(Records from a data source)
--

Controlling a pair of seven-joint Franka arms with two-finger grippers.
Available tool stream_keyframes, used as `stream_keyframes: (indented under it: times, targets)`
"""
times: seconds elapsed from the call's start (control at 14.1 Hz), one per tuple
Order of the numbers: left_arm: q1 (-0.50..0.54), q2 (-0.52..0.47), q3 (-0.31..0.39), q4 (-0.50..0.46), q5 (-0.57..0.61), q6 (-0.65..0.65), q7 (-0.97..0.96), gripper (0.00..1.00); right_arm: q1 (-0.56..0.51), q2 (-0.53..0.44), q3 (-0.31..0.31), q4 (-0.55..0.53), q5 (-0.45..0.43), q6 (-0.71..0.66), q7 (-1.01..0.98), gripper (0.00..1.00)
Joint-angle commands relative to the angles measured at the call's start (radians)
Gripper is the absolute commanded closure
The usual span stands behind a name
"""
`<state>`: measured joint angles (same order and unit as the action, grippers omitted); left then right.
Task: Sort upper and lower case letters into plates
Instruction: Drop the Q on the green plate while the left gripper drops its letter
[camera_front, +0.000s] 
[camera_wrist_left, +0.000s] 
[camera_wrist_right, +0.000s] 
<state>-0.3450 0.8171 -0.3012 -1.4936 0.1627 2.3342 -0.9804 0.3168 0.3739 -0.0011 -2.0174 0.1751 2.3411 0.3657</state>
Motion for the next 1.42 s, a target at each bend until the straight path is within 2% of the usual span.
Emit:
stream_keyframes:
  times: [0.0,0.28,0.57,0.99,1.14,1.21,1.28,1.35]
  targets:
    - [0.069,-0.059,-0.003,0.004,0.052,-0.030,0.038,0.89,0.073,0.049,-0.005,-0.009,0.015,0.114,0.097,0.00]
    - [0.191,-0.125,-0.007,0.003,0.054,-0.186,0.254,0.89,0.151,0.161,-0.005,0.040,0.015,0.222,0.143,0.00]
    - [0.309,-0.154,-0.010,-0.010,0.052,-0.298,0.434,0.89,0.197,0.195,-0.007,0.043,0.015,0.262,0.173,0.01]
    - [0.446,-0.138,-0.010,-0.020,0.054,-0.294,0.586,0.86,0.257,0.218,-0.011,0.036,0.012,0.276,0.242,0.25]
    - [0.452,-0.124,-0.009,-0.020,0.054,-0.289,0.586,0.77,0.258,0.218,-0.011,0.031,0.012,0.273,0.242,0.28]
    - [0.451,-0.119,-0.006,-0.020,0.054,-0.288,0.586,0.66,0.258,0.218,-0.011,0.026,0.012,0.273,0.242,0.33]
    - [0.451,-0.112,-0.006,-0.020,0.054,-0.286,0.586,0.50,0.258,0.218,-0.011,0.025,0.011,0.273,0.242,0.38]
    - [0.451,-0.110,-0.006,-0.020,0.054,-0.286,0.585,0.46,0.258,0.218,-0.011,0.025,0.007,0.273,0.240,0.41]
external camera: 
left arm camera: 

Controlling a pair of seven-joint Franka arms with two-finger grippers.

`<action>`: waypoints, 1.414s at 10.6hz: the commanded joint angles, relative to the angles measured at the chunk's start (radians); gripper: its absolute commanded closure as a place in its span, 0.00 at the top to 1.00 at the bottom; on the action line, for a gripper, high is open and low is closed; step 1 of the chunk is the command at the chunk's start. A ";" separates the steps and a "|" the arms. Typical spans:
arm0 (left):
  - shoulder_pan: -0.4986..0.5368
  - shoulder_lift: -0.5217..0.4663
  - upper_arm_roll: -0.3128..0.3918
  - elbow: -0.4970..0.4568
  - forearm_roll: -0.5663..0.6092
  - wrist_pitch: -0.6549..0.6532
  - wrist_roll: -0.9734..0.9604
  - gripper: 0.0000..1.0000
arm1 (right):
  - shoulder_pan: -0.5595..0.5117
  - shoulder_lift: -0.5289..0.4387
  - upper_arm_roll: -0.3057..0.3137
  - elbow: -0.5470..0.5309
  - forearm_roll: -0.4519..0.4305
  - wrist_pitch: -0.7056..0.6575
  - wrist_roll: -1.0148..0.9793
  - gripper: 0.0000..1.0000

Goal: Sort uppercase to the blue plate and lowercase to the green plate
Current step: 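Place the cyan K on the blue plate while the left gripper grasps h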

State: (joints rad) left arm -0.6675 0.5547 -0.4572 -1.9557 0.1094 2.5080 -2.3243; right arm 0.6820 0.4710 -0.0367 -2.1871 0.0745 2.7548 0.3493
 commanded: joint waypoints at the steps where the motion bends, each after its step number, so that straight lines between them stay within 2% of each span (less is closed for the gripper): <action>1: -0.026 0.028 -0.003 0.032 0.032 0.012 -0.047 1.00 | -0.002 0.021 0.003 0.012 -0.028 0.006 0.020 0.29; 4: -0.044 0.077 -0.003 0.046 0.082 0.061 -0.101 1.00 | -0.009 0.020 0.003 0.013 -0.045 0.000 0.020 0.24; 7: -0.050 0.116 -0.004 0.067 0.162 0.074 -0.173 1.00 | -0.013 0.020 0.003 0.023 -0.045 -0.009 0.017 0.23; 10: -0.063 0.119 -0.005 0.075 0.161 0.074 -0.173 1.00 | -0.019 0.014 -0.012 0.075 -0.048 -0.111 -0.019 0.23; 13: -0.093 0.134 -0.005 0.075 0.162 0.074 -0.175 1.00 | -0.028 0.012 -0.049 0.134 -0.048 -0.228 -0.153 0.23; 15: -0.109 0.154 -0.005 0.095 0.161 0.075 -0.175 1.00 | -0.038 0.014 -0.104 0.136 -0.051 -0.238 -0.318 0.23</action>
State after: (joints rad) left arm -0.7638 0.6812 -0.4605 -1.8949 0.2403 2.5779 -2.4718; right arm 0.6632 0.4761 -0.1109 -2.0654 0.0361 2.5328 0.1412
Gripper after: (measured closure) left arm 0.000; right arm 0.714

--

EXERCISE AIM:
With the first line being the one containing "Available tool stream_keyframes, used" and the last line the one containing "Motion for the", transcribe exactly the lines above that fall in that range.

SOLUTION:
Available tool stream_keyframes, used as `stream_keyframes: (indented under it: times, targets)`
"""
times: seconds elapsed from the call's start (control at 14.1 Hz), one per tuple
Order of the numbers: left_arm: q1 (-0.50..0.54), q2 (-0.52..0.47), q3 (-0.31..0.39), q4 (-0.50..0.46), q5 (-0.57..0.61), q6 (-0.65..0.65), q7 (-0.97..0.96), gripper (0.00..1.00); right_arm: q1 (-0.56..0.51), q2 (-0.53..0.44), q3 (-0.31..0.31), q4 (-0.55..0.53), q5 (-0.45..0.43), q6 (-0.71..0.66), q7 (-1.01..0.98), gripper (0.00..1.00)
Joint-angle commands relative to the angles measured at the call's start (radians)
Gripper is the absolute commanded closure
The usual span stands behind a name
"""
`<state>`: measured joint angles (same order and unit as the action, grippers omitted); left then right.
Task: Sort upper and lower case letters into plates
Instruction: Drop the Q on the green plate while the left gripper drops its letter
[camera_front, +0.000s] 
[camera_wrist_left, +0.000s] 
[camera_wrist_right, +0.000s] 
<state>-0.3450 0.8171 -0.3012 -1.4936 0.1627 2.3342 -0.9804 0.3168 0.3739 -0.0011 -2.0174 0.1751 2.3411 0.3657</state>
Motion for the next 1.42 s, a target at each bend until the straight path is within 2% of the usual span.

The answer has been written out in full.